* Saved data entries *
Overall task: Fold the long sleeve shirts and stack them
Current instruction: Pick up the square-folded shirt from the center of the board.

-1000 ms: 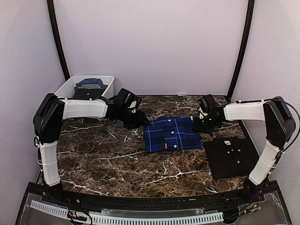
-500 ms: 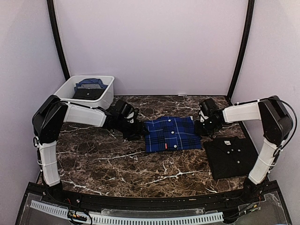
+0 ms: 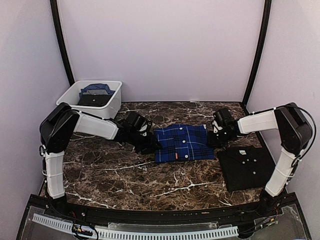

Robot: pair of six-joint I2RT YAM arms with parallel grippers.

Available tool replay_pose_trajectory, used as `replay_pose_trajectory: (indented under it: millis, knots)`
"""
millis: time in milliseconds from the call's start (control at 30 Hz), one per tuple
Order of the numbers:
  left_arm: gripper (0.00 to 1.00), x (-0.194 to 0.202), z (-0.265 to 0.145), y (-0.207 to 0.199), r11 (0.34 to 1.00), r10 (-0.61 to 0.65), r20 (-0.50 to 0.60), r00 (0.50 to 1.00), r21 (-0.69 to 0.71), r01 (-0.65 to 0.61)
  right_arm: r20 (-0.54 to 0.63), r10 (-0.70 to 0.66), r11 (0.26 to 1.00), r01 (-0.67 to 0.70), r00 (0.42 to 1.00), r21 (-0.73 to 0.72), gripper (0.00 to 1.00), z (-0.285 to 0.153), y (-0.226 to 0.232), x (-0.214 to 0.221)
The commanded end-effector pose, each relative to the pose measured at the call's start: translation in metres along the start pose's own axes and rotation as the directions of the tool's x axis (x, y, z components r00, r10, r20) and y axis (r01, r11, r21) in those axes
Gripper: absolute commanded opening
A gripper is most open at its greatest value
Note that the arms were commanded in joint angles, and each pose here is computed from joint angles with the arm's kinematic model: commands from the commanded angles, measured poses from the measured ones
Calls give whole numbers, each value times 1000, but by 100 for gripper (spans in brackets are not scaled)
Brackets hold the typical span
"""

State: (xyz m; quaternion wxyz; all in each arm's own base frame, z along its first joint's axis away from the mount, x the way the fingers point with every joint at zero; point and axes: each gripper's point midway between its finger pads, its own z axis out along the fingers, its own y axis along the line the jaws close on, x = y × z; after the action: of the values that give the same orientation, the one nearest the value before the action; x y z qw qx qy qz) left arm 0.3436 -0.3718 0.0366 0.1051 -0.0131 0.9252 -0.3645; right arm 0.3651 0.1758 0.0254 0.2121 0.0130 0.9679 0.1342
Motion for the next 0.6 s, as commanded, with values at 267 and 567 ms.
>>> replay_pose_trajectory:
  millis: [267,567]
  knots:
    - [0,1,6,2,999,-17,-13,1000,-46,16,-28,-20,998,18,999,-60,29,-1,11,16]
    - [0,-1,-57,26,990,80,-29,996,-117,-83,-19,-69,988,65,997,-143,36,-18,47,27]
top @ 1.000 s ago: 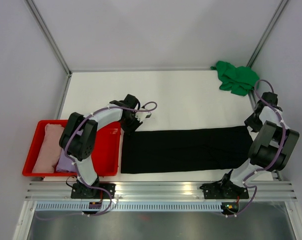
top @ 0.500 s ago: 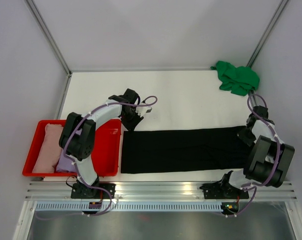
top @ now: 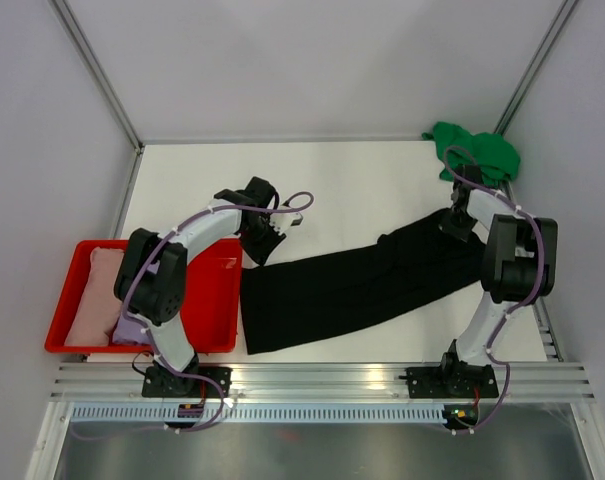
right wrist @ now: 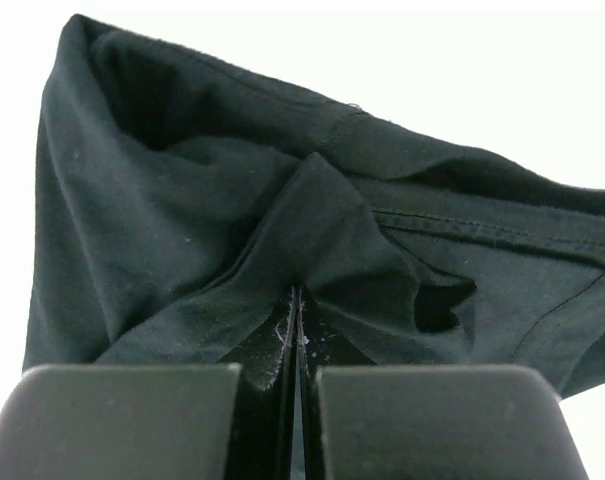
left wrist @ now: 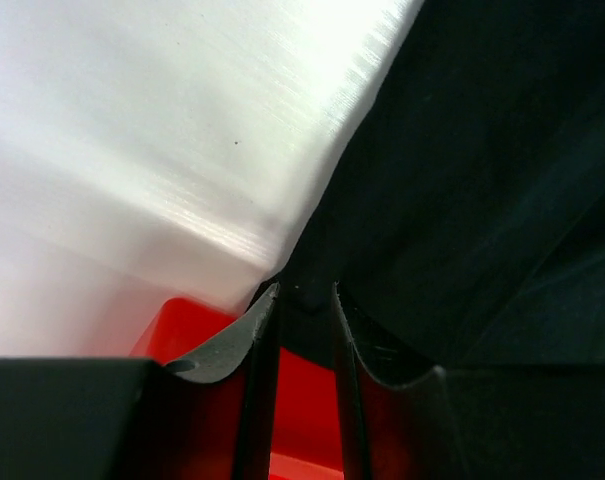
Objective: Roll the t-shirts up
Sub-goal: Fold the tshirt
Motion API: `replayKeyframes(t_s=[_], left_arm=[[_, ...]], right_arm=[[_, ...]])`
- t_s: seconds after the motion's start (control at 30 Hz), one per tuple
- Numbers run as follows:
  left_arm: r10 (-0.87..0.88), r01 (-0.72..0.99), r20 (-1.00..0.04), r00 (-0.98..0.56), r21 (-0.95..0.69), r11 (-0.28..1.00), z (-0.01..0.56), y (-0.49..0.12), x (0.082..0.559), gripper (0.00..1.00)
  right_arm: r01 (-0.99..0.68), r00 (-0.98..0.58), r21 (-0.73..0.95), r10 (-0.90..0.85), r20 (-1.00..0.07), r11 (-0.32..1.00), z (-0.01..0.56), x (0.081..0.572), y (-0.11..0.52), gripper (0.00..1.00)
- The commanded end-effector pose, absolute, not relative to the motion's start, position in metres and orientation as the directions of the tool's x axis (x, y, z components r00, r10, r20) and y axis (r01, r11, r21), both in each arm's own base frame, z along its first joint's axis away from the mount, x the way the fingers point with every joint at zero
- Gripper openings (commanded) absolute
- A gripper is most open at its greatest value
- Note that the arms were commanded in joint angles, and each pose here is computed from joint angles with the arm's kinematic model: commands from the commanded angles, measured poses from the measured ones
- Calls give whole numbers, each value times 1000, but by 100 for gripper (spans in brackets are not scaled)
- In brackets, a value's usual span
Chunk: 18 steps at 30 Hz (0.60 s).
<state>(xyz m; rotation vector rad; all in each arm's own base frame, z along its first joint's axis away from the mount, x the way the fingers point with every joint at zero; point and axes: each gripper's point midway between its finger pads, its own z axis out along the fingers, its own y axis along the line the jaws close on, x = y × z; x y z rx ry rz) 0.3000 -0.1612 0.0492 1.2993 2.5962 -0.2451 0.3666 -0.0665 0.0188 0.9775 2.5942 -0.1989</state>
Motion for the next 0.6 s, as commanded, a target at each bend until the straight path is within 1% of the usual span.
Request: replayKeyframes(t_s=[0.0, 0.03, 0.07, 0.13, 0.2, 0.3, 0.33, 0.37, 0.43, 0.5, 0.57], left_arm=[[742, 790, -317, -591, -42, 612, 70, -163, 299, 32], [741, 789, -314, -594, -45, 613, 69, -163, 298, 32], [740, 787, -311, -597, -48, 615, 69, -163, 297, 32], [740, 786, -302, -601, -53, 616, 67, -163, 296, 32], [738, 784, -300, -604, -58, 618, 67, -163, 295, 32], [735, 780, -292, -611, -68, 622, 66, -162, 291, 33], [735, 779, -287, -614, -71, 623, 64, -161, 289, 33], [735, 779, -285, -615, -76, 622, 64, -162, 288, 33], [734, 774, -266, -625, -87, 627, 58, -159, 283, 33], [732, 770, -254, -632, -100, 630, 55, -159, 278, 33], [733, 769, -244, -635, -110, 629, 53, -158, 274, 38]], right_arm=[[615, -714, 51, 583, -389, 787, 20, 417, -36, 0], [603, -723, 49, 571, -388, 796, 19, 426, -31, 0], [593, -723, 58, 563, -400, 803, 20, 449, -26, 0], [575, -739, 56, 547, -393, 816, 17, 464, -12, 0], [544, -752, 77, 526, -399, 836, 16, 490, 16, 0], [536, -739, 135, 540, -402, 833, 17, 523, 40, 0], [533, -745, 142, 543, -387, 834, 8, 528, 46, 0], [511, -729, 202, 546, -412, 835, 24, 547, 58, 0], [491, -722, 240, 545, -426, 837, 30, 562, 68, 1], [462, -683, 286, 542, -489, 840, 63, 584, 71, 2], [450, -629, 320, 550, -549, 834, 98, 597, 61, 3]])
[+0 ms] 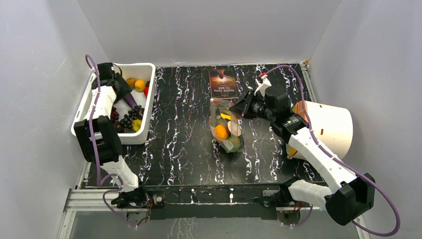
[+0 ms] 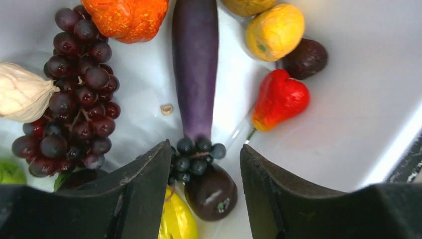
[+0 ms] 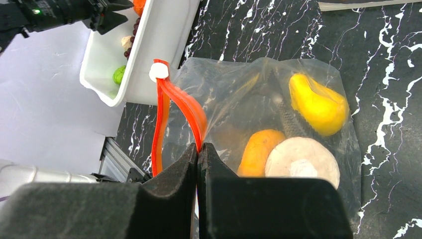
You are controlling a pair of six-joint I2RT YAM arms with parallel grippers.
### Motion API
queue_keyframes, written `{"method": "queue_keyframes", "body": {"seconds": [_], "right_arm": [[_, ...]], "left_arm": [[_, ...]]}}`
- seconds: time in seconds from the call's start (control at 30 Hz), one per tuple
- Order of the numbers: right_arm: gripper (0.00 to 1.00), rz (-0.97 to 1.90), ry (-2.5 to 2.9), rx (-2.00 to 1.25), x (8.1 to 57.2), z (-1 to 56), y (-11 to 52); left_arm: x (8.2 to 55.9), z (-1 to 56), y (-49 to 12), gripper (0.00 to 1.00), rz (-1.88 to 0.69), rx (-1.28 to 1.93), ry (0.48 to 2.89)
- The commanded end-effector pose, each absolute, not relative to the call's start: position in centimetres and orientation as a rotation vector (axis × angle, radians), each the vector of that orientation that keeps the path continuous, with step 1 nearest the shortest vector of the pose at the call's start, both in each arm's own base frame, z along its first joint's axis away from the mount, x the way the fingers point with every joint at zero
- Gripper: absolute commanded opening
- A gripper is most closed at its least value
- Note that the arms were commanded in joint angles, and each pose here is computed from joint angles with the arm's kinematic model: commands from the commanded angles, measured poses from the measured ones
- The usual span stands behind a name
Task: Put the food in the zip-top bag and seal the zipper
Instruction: Pick up the fake vegetable from the bin.
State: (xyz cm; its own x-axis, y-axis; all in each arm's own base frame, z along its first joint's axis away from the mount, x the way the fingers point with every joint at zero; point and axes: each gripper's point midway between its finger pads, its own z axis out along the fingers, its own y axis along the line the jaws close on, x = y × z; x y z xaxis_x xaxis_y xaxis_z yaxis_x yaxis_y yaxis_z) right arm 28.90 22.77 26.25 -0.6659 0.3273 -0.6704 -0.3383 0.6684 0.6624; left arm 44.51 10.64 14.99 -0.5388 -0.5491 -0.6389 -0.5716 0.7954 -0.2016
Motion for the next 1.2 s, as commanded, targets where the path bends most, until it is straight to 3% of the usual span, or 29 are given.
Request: {"method": "queue_keyframes", "body": {"seconds": [0.0, 0.33, 0.97, 1.07, 1.17], "right_arm": [[0.0, 1.05, 1.949, -0.041, 29.0, 29.6, 22.9], [0.0, 1.074, 1.969, -0.022, 29.5, 28.9, 23.5], [0.0, 1.128, 1.989, 0.0, 29.5, 28.8, 24.5], [0.0, 1.125, 1.988, 0.009, 29.5, 28.8, 24.4], [0.0, 1.119, 1.975, 0.012, 29.4, 29.1, 24.2]], "left_arm": [[46.1, 14.3, 12.0, 0.5, -0.006, -0.821, 2.244], [48.3, 10.3, 13.5, 0.49, -0.011, -0.83, 2.279], [50.7, 6.3, 13.2, 0.64, -0.095, -0.86, 2.333], [50.3, 5.2, 13.0, 0.61, -0.1, -0.884, 2.358], [50.5, 5.2, 12.7, 0.51, -0.126, -0.884, 2.362]]}}
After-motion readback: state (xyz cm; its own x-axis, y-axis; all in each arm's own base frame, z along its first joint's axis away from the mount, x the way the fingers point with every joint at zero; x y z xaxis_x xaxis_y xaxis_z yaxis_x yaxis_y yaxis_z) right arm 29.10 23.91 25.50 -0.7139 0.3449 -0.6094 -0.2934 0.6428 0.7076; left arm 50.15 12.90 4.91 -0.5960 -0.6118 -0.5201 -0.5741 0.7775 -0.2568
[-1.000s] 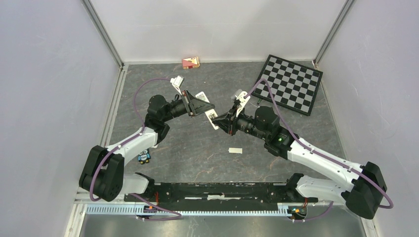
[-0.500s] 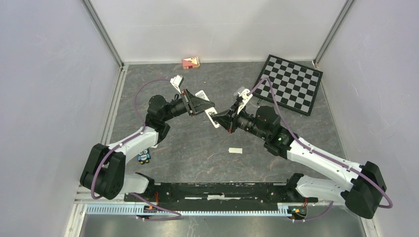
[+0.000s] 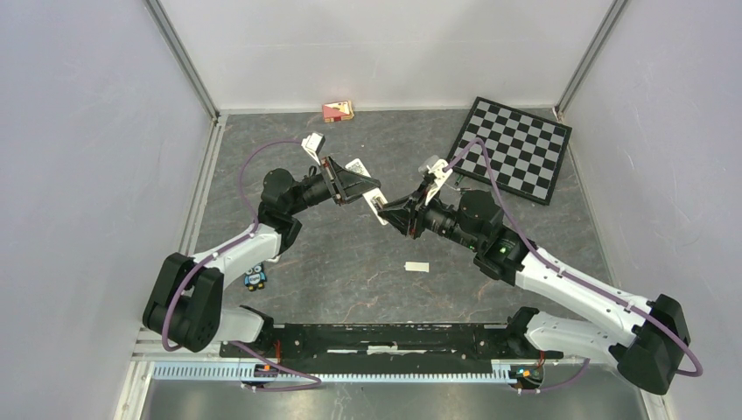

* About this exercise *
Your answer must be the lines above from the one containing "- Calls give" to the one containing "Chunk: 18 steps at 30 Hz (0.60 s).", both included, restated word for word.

* Result for this exercise *
- Calls give whole numbers, each value times 1000, but by 100 for gripper (spans in brackets are not scaled)
- In brackets, a value's usual span
Chunk: 18 steps at 30 Hz (0.60 s).

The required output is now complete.